Tina snorted. “Like she ever did.”
“You, I especially like right now,” Savannah said, pointing to Tina. “You’re fun again.”
She began to walk out of the room, but as she passed Gary, she suddenly had a moment of clarity. She’d been scared, after her all-too-brief experience with her trainer, that she’d never find a man who could sexually satisfy her again. She knew the fear was ridiculous—plus she had a drawer full of vibrators, so it wasn’t like she was going hungry in that department—but she and Gary had always meshed well physically and she’d wanted to know she could have that again. Now she knew she could. The crewman had been . . . insatiable. She’d come twice, her legs wrapped around his muscular waist, her cries drowned out by the sea.
Savannah could sense Gary registering the sand in her hair, and she licked her lips, feeling how swollen they had become from the rough kissing.
“Your shirt,” Gary sa
id. His mouth was a perfectly straight line, like something a little kid would draw on a stick figure.
Savannah looked down and realized she’d missed two buttons.
“Whoops,” she said. But instead of fixing it, she walked by Gary without another word, hoping he picked up the scent of sex clinging to her along with the pot.
* * *
Allie couldn’t believe how close they’d come to getting caught.
She and Dwight were hidden behind the copse of palm trees, but the bright headlights of a taxi had swing around the corner and suddenly illuminated them. For one jumbled, heart-stopping moment she’d thought someone was shining a spotlight on them, exposing their infidelity.
Luckily they were still fully clothed. Dwight’s common sense had pulled them back from the brink a few minutes earlier. He’d tucked in his shirt and stepped back, breathing hard, and when Allie’s hands had reached for him again, he’d squeezed them tightly in his own. “Let’s slow down,” he’d said. “The guys could come back at any second.”
Allie hadn’t wanted to slow down, though; even the mention of Ryan didn’t conjure any guilt. She, who felt shamed when she kept out a book a day past the library’s due date!
But Dwight had been prescient; moments later, the taxi had approached. Someone had gotten out, and then the cab had pulled away.
“It’s Gary,” Allie had whispered, watching him walk around the pool and go into the house. “I can’t believe he’s here!”
“He didn’t see us,” Dwight had said.
“I don’t think so, either, but we need to go in,” Allie had said. “But not together!
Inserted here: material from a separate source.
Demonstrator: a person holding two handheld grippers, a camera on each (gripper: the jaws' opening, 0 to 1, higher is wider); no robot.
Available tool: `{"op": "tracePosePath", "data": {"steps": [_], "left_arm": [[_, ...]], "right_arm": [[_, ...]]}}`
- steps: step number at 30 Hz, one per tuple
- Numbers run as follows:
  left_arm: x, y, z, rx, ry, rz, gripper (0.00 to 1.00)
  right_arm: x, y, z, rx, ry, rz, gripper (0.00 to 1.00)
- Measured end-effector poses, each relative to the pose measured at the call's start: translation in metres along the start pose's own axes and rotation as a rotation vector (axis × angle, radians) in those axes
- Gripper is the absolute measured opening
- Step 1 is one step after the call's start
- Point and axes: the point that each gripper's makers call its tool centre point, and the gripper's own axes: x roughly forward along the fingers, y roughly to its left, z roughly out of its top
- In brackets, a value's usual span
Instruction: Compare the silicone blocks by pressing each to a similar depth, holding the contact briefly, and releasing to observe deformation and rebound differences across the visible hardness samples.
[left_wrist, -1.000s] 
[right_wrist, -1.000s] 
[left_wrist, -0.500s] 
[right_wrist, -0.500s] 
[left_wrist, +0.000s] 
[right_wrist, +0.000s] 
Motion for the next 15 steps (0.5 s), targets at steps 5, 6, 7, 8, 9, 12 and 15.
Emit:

I’ll go now and you follow in a minute. If anyone asks where you were, just say you went for a walk on the beach to catch Gio and Ryan, but you didn’t see them. I’ll say I was at the pool.” The story had slipped off her tongue as easily as if she’d been lying for her entire life.
“Okay,” Dwight had said. Allie had smoothed back her hair as she hurried inside. But no one was around. She could hear Tina’s and Gary’s voices down the hall, by the bedrooms, so she’d slipped into the kitchen. When she’d come out a few moments later, she’d feigned surprise at seeing Gary.